How to complete this task -
Reproduce each line of the entries that carries "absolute".

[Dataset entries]
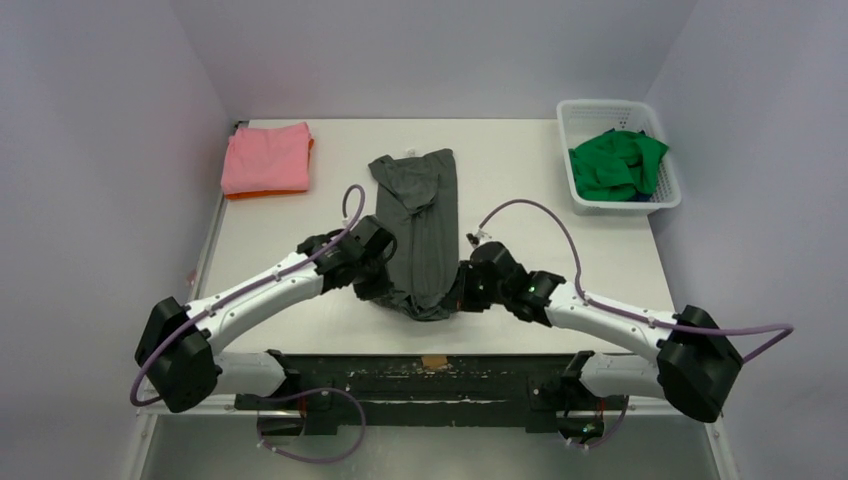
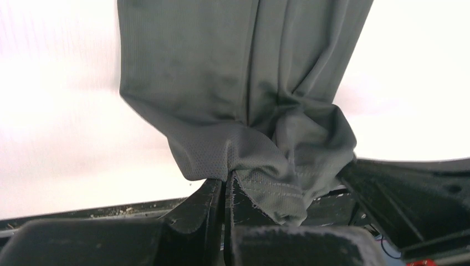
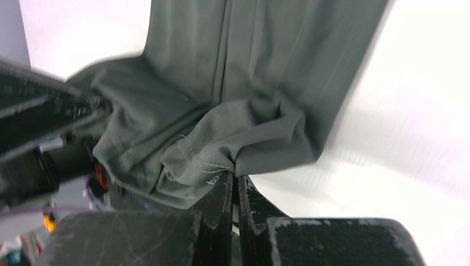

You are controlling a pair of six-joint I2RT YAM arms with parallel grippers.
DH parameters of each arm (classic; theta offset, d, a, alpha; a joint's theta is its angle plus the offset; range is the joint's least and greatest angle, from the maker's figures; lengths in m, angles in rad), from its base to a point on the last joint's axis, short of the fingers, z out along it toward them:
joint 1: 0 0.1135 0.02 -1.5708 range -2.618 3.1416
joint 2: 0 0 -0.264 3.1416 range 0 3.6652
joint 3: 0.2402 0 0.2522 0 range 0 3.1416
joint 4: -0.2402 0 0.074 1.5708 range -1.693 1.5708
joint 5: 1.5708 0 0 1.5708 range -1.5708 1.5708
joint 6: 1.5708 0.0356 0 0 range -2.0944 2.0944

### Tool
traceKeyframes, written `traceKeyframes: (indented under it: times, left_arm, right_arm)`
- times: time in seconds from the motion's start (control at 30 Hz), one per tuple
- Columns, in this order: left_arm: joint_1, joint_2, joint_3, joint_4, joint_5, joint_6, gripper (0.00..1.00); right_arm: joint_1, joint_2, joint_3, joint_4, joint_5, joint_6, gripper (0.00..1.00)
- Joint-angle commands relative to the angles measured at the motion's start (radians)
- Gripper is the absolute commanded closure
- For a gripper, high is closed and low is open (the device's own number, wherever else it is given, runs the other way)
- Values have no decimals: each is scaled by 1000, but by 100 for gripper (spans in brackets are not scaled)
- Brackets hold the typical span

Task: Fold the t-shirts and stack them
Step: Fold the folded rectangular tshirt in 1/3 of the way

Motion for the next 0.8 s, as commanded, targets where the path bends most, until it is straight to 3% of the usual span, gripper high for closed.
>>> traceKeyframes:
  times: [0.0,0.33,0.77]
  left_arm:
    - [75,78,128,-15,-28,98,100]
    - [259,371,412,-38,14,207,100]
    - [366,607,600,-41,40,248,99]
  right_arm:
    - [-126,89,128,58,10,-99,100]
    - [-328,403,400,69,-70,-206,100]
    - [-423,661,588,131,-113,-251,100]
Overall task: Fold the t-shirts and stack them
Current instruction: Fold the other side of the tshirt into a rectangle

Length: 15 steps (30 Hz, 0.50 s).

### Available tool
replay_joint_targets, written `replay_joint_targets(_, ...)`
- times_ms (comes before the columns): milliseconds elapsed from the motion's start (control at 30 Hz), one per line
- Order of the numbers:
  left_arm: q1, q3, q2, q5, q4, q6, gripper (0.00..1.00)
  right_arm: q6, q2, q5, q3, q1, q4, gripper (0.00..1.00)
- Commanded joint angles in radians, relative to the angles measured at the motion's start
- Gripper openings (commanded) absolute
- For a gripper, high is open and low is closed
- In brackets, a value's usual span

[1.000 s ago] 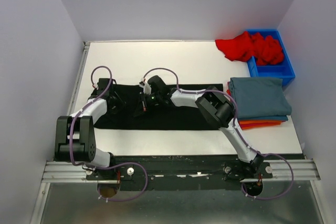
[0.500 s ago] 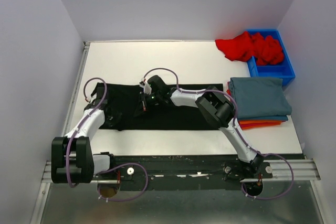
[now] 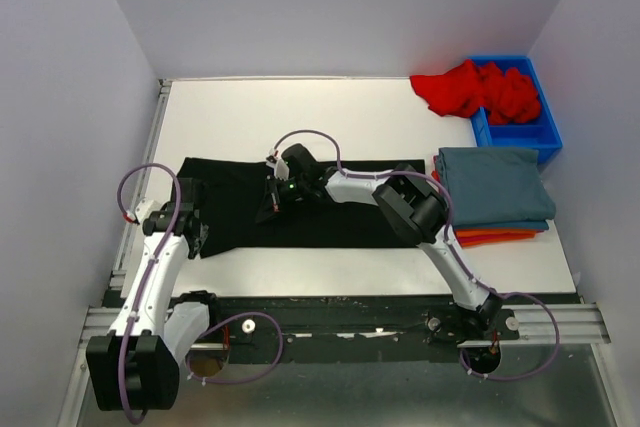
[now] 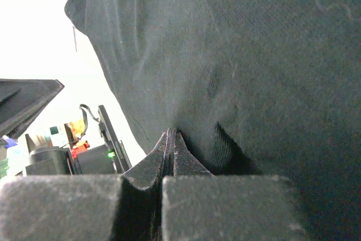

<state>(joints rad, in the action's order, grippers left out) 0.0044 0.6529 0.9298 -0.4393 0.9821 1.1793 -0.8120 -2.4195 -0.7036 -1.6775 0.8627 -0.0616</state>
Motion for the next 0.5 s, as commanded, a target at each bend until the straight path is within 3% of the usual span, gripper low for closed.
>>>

Completed task -
- Gripper is the absolute commanded closure
- Gripper openings (commanded) absolute

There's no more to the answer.